Bei der Parlamentswahl in Argentinien hat die Regierungspartei von Präsidentin Cristina Kirchner starke Verluste erlitten, ihre Mehrheit im Kongress aber verteidigt. Die erhoffte Zwei-Drittel-Mehrheit für eine Verfassungsänderung blieb ihr amtlichen Ergebnissen vom Sonntag zufolge allerdings versagt. Diese hätte Kirchner ermöglicht, nach einer Verfassungsänderung 2015 für eine dritte Amtszeit in Folge zu kandidieren, was nach der derzeit gültigen Verfassung untersagt ist.
Nach den amtlichen Ergebnissen kam Kirchners Front für den Sieg (FpV) auf eine Mehrheit im Abgeordnetenhaus. Auch im Senat behält sie mit Unterstützung von Verbündeten ihre Mehrheit. Die Partei ist die Hauptgruppe der peronistischen Strömung, die sich auf den früheren Präsidenten Juan Perón beruft. An Boden verlor die Front vor allem in der Provinz Buenos Aires, in der gleichnamigen Hauptstadt sowie in anderen großen Städten wie Córdoba, Santa Fe und Mendoza.
Mehr als 30 Millionen Wähler waren aufgerufen, in der Mitte von Kirchners zweiter Amtszeit die Hälfte der Abgeordneten und ein Drittel der Senatoren neu zu bestimmen. In den fünf größten Provinzen machte die Opposition das Rennen. In der Provinz Buenos Aires, in der fast 40 Prozent der argentinischen Bevölkerung leben, erzielte die Erneuerungsfront des abtrünnigen Peronisten Sergio Massa 44 Prozent der Stimmen.
Kirchner erholt sich von Operation
In der Provinz Santa Fe wurden die Sozialisten stärkste Kraft, in der Provinz Córdoba eine andere abtrünnige peronistische Gruppe. In der Provinz Mendoza landete die Radikale Bürgerunion (UCR) des früheren Präsidenten Raúl Alfonsín auf dem ersten Platz, in der Hauptstadt Buenos Aires die konservative Partei PRO des Bürgermeisters Mauricio Macri. In den übrigen Provinzen trug die Kirchner-Partei den Sieg davon.

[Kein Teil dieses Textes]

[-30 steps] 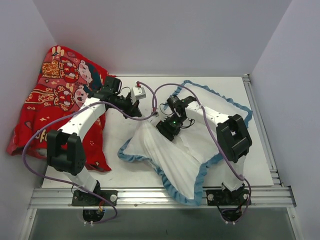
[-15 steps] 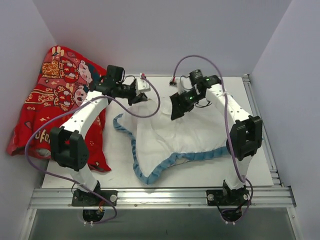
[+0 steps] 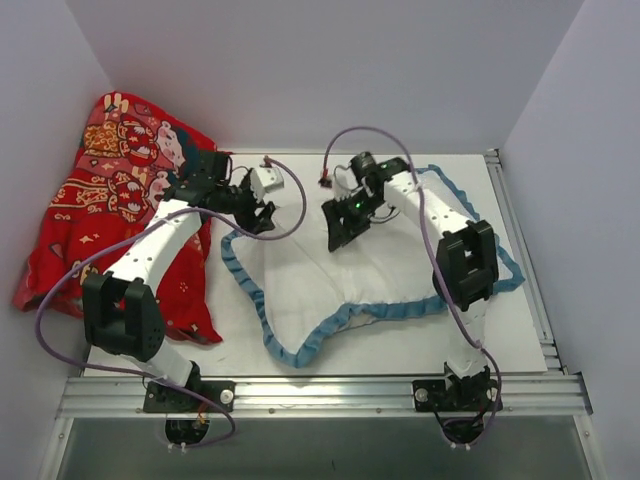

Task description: Put the pillow into the pillowcase

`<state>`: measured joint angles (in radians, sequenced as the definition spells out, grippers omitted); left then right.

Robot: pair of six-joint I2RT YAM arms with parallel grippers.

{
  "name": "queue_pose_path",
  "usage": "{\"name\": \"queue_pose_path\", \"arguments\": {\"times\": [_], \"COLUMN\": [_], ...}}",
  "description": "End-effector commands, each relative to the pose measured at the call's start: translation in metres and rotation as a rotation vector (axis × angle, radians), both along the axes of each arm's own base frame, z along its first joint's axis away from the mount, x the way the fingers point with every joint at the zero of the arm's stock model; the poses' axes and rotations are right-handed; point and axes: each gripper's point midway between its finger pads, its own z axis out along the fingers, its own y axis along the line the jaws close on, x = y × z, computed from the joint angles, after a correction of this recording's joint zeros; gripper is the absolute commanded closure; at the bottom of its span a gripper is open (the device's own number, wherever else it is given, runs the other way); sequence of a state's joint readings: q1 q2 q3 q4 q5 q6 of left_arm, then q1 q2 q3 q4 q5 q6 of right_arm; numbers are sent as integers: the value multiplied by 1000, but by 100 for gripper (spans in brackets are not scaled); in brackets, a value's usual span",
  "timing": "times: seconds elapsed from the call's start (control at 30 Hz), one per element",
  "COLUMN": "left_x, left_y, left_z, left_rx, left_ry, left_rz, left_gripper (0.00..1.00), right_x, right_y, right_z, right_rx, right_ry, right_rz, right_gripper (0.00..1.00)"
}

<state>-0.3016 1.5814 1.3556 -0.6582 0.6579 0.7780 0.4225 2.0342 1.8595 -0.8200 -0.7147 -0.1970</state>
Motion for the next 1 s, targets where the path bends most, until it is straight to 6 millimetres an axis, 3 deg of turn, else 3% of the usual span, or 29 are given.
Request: {"name": "queue_pose_path", "arguments": {"times": [0.0, 0.03, 0.1, 0.13, 0.17, 0.23, 0.33, 0.37, 0.5, 0.63, 0.73, 0.77, 0.8, 0.83, 0.9, 0.97], "left_x": [53, 61, 77, 80, 85, 87, 95, 97, 83, 64, 54, 53, 52, 52, 51, 58], "left_y": [19, 22, 29, 28, 26, 23, 22, 20, 14, 20, 23, 21, 17, 6, -10, -29], "left_z": [42, 47, 31, 34, 19, 7, -22, -20, -33, -42, -56, -57, -56, -51, -41, -11], "left_rx": [-142, -165, -142, -161, -150, -149, -121, -127, -118, -64, -28, -34, -52, -90, -134, -199], "left_ry": [48, 85, 144, 187, 238, 316, 402, 413, 536, 569, 619, 635, 655, 681, 704, 664], "left_rz": [372, 454, 551, 591, 610, 664, 728, 727, 700, 700, 705, 697, 681, 639, 578, 493], "left_gripper": [27, 27, 27, 29, 30, 32, 39, 40, 37, 35, 55, 64, 79, 85, 98, 100], "right_x": [-43, -71, -91, -102, -114, -119, -115, -114, -116, -119, -121, -120, -121, -118, -110, -79], "right_y": [-11, -18, -26, -30, -34, -35, -34, -35, -38, -40, -40, -39, -36, -33, -21, -12], "right_z": [-54, -81, -109, -119, -131, -133, -127, -124, -118, -115, -110, -104, -98, -89, -61, -19], "right_rx": [-168, -227, -289, -309, -326, -322, -306, -302, -305, -302, -294, -281, -258, -231, -131, -26], "right_ry": [136, 208, 256, 286, 325, 340, 296, 280, 262, 254, 239, 224, 221, 207, 175, 101], "right_rz": [28, 61, 74, 77, 68, 50, 38, 38, 39, 45, 56, 57, 65, 67, 65, 8], "right_gripper": [51, 55, 62, 66, 67, 68, 68, 68, 67, 66, 65, 64, 60, 58, 51, 48]}}
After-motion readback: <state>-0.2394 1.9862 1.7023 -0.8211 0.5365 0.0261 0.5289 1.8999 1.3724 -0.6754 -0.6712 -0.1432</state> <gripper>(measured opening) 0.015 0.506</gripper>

Die Wahl galt als wichtiger Stimmungstest für die Präsidentin, deren Popularität laut Umfragen zuletzt stark eingebrochen war. Die 60-Jährige erholt sich derzeit noch von einer Operation nach einer Gehirnblutung.
Seit 2003 werden die Geschicke des Landes von der Familie Kirchner geleitet. Damals hatte Néstor Kirchner die Präsidentenwahl gewonnen. Ihm gelang es, das Land aus der schweren Wirtschaftskrise zu führen, in die es mit dem Finanzcrash von 2001 gestürzt war. Nach seinem Tod im Jahr 2007 führte seine Witwe Cristina Fernández de Kirchner seine Politik fort, doch ist sie zunehmend umstritten.
Ärmere Bevölkerungsschichten unterstützen Kirchner
Während die Regierung wirtschaftliche Erfolge herausstreicht, macht die Opposition sie für eine Inflationsrate von mehr als 25 Prozent sowie Korruption und die allgegenwärtigebreitete Gewaltkriminalität verantwortlich. Das konservative Lager kritisiert ihren Schulterschluss mit linken Regierungen in Bolivien, Ecuador und Venezuela. Außerdem kreidet es Kirchner die Wiederverstaatlichung oder Teilverstaatlichung dutzender Unternehmen an, darunter der Ölkonzern YPF.
Die ärmeren Bevölkerungsschichten halten Kirchner dagegen ihren Einsatz gegen die Armut sowie die Verbesserung der Renten und Wohlfahrtsprogramme zugute. Kirchner-Anhänger verweisen zudem darauf, dass die Strafprozesse wegen Verbrechen während der Militärherrschaft (1976 bis 1983) stark zunahmen, selbst wenn die Justiz wegen der langsamen Verfahren immer wieder kritisiert wird.